Ok, “City Museum” isn’t a scintillating title for a museum, but it offers a fascinating glimpse at Brescia’s checkered history none the less. The museum is inside the former Monastery of Santa Giulia, which was founded in 753 A.D. by Lombard King Desiderio. The whole thing sits on top of some Roman houses. The houses were found under the monastery’s kitchen gardens, the remaining walls evidently used to separate the garden sections. (Just like the garden outside my building, which sits tight inside the lower level of a torn-down house so the ground level is the same as the terrace of the lower story. Thus, while you’re eating al fresco and you want another pomodoro for your salad, you just lean over and grab it instead of walking down stairs to the real ground level.)
Anyway, getting around the huge museum can take hours. When we reached the Roman houses, I stopped to sit and listen to a school teacher talk to his students. (Students outnumbered adults about 2 zillion to 1 on account of it being a school day in the middle of the week in spring.)

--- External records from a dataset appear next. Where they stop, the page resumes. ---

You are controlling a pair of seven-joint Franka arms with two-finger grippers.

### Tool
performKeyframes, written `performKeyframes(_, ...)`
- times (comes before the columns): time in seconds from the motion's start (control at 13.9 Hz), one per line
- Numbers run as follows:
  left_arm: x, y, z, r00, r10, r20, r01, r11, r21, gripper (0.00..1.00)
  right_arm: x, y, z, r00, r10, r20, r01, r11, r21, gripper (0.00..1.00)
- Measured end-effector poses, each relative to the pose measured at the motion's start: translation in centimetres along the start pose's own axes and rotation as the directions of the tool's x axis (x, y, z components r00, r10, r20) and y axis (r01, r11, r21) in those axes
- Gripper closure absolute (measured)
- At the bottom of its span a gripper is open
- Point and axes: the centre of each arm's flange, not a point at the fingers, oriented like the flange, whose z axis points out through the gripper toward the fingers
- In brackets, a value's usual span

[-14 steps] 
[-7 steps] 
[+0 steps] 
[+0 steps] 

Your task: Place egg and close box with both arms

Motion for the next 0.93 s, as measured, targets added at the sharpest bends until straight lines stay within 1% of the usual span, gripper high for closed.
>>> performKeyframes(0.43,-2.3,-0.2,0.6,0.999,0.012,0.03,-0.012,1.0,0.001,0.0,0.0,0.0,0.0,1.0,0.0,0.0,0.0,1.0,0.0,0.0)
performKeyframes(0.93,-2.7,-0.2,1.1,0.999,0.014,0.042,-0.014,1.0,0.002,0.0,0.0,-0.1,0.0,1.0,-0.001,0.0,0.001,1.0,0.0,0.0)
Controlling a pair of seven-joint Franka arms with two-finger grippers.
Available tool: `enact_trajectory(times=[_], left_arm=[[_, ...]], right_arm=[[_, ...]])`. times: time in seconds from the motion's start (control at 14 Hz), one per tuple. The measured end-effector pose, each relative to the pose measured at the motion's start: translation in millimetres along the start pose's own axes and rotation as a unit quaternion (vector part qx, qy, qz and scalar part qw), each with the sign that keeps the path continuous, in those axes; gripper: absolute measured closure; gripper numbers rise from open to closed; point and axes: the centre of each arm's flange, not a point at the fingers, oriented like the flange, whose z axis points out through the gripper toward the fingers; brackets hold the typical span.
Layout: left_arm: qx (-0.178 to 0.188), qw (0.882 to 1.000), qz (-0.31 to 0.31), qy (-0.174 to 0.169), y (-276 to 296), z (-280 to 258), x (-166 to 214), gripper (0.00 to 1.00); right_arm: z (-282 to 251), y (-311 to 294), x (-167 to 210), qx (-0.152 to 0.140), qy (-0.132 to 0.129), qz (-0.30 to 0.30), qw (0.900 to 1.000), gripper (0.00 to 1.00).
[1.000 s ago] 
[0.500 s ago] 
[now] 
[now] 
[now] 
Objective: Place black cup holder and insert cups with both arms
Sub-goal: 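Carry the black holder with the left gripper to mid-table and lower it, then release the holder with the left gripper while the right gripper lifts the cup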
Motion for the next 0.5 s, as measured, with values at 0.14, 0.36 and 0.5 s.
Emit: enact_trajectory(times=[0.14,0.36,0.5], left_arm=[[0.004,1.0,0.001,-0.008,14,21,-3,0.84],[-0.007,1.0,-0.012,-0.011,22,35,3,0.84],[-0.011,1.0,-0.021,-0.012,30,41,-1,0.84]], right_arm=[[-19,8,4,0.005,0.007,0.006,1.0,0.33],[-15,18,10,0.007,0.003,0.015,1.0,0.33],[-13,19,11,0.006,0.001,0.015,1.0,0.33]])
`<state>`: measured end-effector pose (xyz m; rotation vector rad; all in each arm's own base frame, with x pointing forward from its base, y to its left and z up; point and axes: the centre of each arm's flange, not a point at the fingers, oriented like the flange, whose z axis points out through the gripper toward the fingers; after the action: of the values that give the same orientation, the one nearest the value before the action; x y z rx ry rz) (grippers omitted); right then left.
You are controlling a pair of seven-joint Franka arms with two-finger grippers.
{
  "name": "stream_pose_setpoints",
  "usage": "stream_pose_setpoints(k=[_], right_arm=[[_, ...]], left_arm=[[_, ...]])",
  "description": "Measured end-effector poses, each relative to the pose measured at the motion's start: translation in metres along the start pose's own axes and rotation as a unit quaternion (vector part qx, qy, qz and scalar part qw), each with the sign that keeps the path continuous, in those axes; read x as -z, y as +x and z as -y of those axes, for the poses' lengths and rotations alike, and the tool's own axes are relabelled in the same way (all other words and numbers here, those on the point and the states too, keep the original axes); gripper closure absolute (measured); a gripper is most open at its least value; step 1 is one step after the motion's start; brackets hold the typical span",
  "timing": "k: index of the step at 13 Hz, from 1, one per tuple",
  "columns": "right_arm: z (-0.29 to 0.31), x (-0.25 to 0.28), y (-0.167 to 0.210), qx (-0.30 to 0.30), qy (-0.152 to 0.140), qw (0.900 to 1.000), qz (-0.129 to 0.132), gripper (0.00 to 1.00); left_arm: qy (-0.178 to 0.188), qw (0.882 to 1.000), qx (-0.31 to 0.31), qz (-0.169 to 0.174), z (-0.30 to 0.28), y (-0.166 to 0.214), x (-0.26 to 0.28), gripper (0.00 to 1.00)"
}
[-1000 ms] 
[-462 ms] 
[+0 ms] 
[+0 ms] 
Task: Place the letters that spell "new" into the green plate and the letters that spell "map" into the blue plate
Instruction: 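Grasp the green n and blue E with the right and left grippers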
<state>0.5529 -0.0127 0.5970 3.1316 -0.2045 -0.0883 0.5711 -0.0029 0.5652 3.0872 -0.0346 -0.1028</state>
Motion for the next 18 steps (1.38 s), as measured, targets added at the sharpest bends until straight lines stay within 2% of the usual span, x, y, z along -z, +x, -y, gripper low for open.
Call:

This particular group of students seemed about 11 or 12 years of age. They were parked in front of the mosaic on the left, which seems to depict a naked man feeding his jaguar with a funnel in much the same way as housewives feed corn to ducks to bloat their livers into foie gras. I could be wrong.
In any case, I figured I could understand Italian spoken to such young’uns so I listened in. Just then the teacher started talking about wine. He described the flavors and mouth feel of modern wine, then started to explain how Roman wine would have tasted, which evolved into a discussion with the students about the differences in food that meshed with the difference in the wine over the centuries…
“Hold on a minute!” I thought to myself. What if this were the United States? Can you imagine what would happen if a teacher started waxing poetic about wine to his 11 year old students? (For Italian readers: knowledge in America is considered poison in some quarters. Ok, most quarters. Knowledge of sex and alcoholic libations tops the list. To know about sex (for example) is to have it. To have it is to offend God, who invented the appurtenances used in the act as well as the desires which make us mad to practice it. Dang, I can’t explain it because it’s pretty idiotic, but it’s like that…)
I imagine (now that the practice has been made popular and deemed effective by the enthusiastic people who practice it) that any school board worth its salt would maybe try waterboarding the poor schmuck who would dare to talk about these forbidden subjects to his students. If that didn’t work, a month of supersized “value meals” at a fast food emporium might do the trick to keep such a teacher “on track.”
Oh, by the way, there are some extraordinarily vivid frescoes in the church of Santa Maria in Solario (inside the museum complex) which depict such blood-dripping martyrdom scenes as Saint Sebastian playing his standard role as a pincushion for spent arrows as well as one depicting a couple of presumably sinless gentlemen ripping a woman’s breasts to shreds (Saint Agatha perhaps).
Torture. It’s all part of the heritage.